Although two objects with the same logical name and age are determined to be equal by overriding the equals method (similar to the String class), you should know that by default, the hashCode method maps the storage address of the object. It is not surprising that the output of the above code is "null". The reason is very simple. p1 points to the object and system out. println(hashMap.get(new People(“Jack”, 12))); The new people ("Jack", 12) in this sentence generates two objects, and their storage addresses must be different. The following is the specific implementation of the get method of HashMap:
Therefore, when hashmap performs the get operation, because the obtained hashcdoe values are different (note that the above code may get the same hashcode value in some cases, but this probability is relatively small, because although the storage addresses of the two objects are different, they may also get the same hashcode value), so the for loop in the get method will not execute and directly return null.
Therefore, if you want the output result of the above code to be "1", it is very simple.
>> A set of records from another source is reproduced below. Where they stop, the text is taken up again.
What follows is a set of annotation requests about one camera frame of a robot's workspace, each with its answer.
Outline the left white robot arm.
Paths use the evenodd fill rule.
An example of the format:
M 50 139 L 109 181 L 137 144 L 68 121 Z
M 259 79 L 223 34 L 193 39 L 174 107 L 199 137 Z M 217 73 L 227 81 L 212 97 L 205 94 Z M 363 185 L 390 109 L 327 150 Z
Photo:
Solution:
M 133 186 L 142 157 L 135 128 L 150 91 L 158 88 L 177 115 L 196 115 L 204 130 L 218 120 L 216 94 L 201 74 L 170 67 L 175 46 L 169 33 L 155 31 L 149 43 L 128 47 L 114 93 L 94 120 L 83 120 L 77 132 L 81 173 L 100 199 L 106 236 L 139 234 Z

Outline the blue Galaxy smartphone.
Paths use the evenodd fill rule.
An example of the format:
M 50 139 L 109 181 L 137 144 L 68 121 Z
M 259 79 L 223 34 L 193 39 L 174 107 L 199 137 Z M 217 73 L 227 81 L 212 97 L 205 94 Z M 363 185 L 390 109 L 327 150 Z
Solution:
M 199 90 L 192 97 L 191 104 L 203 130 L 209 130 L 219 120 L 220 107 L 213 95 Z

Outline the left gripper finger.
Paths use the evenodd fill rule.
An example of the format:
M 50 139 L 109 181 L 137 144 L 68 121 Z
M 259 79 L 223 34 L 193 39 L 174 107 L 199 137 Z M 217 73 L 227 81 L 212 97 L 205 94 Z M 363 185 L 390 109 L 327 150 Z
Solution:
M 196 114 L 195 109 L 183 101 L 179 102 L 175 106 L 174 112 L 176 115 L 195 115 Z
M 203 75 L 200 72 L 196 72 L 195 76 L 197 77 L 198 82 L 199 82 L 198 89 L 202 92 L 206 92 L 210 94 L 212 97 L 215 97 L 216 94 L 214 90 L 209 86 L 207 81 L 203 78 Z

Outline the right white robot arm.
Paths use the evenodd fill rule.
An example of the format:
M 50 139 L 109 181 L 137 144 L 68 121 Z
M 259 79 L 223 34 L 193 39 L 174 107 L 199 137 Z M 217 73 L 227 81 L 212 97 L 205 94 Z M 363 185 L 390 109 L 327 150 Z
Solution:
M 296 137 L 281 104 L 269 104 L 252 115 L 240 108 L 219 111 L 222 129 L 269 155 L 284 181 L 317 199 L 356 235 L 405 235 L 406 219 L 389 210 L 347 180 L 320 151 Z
You only need to rewrite the hashCode method to make the equals method and hashCode method always logically consistent.
import java.util.HashMap; import java.util.HashSet; import java.util.Set; class People{ private String name; private int age; public People(String name,int age) { this.name = name; this.age = age; } public void setAge(int age){ this.age = age; } @Override public int hashCode() { // TODO Auto-generated method stub return name.hashCode()*37+age; } @Override public boolean equals(Object obj) { // TODO Auto-generated method stub return this.name.equals(((People)obj).name) && this.age== ((People)obj).age; } } public class Main { public static void main(String[] args) { People p1 = new People("Jack", 12); System.out.println(p1.hashCode()); HashMap<People, Integer> hashMap = new HashMap<People, Integer>(); hashMap.put(p1, 1); System.out.println(hashMap.get(new People("Jack", 12))); } }
In this way, the output will be "1".
"Design hashCode()The most important factor is: whenever you call the same object hashCode()Should produce the same value. If you're talking about an object put()Add into HashMap Generate a hashCdoe Value instead of get()When it was taken out, another one was produced hashCode Value, then the object cannot be obtained. So if your hashCode The method depends on the changeable data in the object, so the user should be careful, because when the data changes, hashCode()Method generates a different hash code.
import java.util.HashMap; import java.util.HashSet; import java.util.Set; class People{ private String name; private int age; public People(String name,int age) { this.name = name; this.age = age; } public void setAge(int age){ this.age = age; } @Override public int hashCode() { // TODO Auto-generated method stub return name.hashCode()*37+age; } @Override public boolean equals(Object obj) { // TODO Auto-generated method stub return this.name.equals(((People)obj).name) && this.age== ((People)obj).age; } } public class Main { public static void main(String[] args) { People p1 = new People("Jack", 12); System.out.println(p1.hashCode()); HashMap<People, Integer> hashMap = new HashMap<People, Integer>(); hashMap.put(p1, 1); p1.setAge(13); System.out.println(hashMap.get(p1)); } }
The output result of this code is "null". Presumably, we all know the reason.
Therefore, when designing hashCode method and equals method, if the data in the object is changeable, it is better not to rely on this field in equals method and hashCode method.